明萊看出他想做什麼,不可思議地道:「溫鶴雲,這是在車裡!」
「我知道。」
……
黑色轎車停在遠郊沒有人的地方。
明萊冷汗淋漓地轉過頭,看著車窗外漆黑的樹林,不停地喘息。
他的兩條腿沒有知覺了,他會死,再這樣做下去,他一定會死在這輛車裡。
「溫鶴雲,你不是人。」
要收拾他就光明正大的收拾,折騰他算什麼本事。
他這樣沒日沒夜的搞,別說明萊不喜歡他了,就是明萊喜歡他,也早晚被嚇跑。
「嗯,我不是。」
明萊纖白手指在溫鶴雲背上狠狠抓了一把,他眼眸里燃起明亮的怒火:「你知不知道節制兩個字怎麼寫?我很累了,需要休息。」
「又不要你動。」
明萊:「……」
這真是氣死他了。
搞到半夜,溫鶴雲總算停了,明萊眼皮困得睜不開,他道:「回家,我好睏,我要睡覺。
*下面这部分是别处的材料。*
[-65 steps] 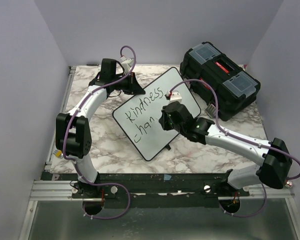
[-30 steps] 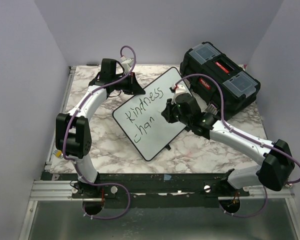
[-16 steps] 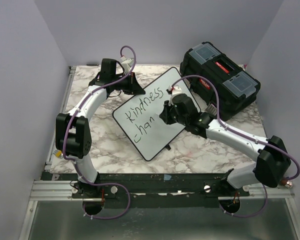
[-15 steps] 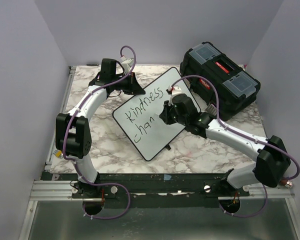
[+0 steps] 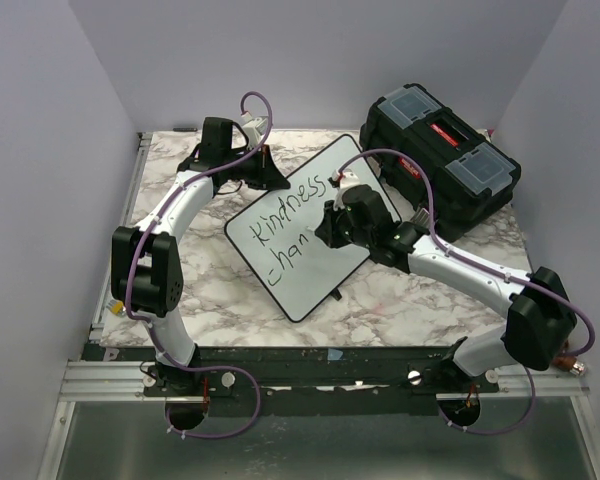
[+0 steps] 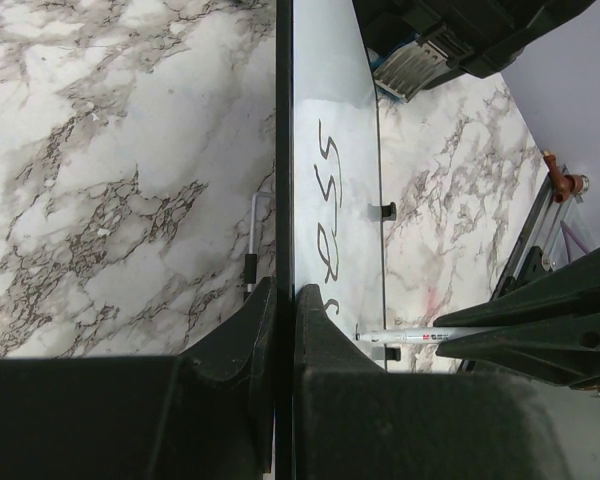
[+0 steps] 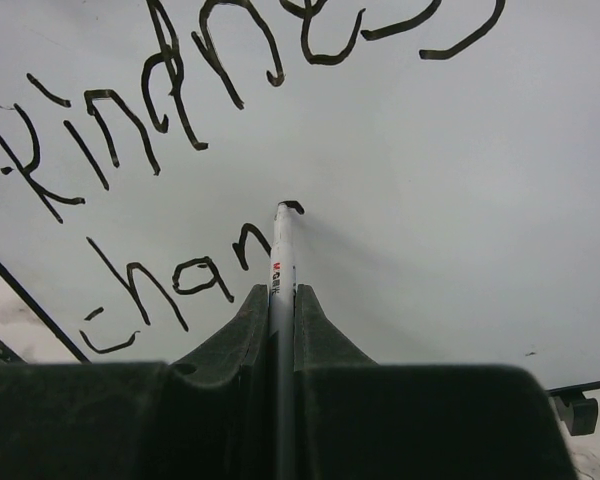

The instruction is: Write a sentence on the whiteboard

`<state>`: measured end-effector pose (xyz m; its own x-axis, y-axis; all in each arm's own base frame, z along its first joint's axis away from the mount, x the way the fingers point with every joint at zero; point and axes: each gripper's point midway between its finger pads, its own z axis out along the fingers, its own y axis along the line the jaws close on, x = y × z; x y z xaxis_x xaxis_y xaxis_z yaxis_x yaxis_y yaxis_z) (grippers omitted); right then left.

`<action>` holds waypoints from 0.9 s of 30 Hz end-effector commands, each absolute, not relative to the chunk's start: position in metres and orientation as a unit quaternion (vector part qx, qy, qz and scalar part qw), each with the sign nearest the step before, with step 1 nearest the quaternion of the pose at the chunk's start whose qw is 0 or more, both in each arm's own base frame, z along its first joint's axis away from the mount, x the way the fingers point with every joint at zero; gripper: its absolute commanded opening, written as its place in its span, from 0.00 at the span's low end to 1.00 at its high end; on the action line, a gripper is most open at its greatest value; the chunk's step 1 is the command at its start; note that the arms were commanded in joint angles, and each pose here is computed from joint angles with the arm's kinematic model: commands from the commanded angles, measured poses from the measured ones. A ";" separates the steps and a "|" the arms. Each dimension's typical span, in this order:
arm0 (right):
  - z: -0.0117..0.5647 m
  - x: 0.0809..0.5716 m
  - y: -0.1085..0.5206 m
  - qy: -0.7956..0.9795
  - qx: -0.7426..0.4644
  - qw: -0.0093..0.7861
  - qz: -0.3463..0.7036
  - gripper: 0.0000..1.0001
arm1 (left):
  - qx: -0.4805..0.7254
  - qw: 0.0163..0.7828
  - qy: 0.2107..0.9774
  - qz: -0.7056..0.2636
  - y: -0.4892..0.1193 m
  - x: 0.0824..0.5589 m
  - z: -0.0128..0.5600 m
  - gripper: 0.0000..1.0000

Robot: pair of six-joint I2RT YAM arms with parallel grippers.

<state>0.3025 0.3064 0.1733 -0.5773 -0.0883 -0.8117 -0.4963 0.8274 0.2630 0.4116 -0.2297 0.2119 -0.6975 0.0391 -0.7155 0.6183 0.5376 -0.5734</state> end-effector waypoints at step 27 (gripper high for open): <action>0.166 0.314 0.285 0.877 -0.131 0.428 0.176 0.01 | 0.252 0.325 0.808 -0.421 -0.242 0.396 0.208 0.00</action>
」
溫鶴雲抱著他,給他穿衣服。
明萊以為這次爭吵就這樣過去了,誰知第二天醒來,溫鶴雲開始跟他冷戰。
明萊看著坐在沙發上聽下屬匯報工作的溫鶴雲,咬牙切齒地想,溫鶴雲真夠可以的,昨晚搞了他一晚上,起床就翻臉不認人。
新的一天,從跟溫先生冷戰開始。
溫鶴雲不跟他說話,明萊也不搭理他,洗漱完就拿起自己的帆布包走人。
剛走出小區,他就發現身後有人在跟著他,明萊面無表情地回過頭,幾個身著黑色西裝的保鏢站在他身後,為首的青年微笑地道:「紀少爺,午安。」
這位穿著白色襯衫和黑色西裝長褲的青年,很是眼熟,明萊好一會兒才認出來,他是昨晚那個帶走戚南澤的人。
明萊還記得,其他保鏢喊他「溫組長」。
姓溫,跟溫鶴雲一個姓,不是親戚就是家裡人。
明萊蹙眉:「不要跟著我。」
溫組長笑了笑:「好的紀少爺。」
這麼好說話?
明萊狐疑地坐上計程車,發現幾人確實沒有跟上來,才鬆了口氣。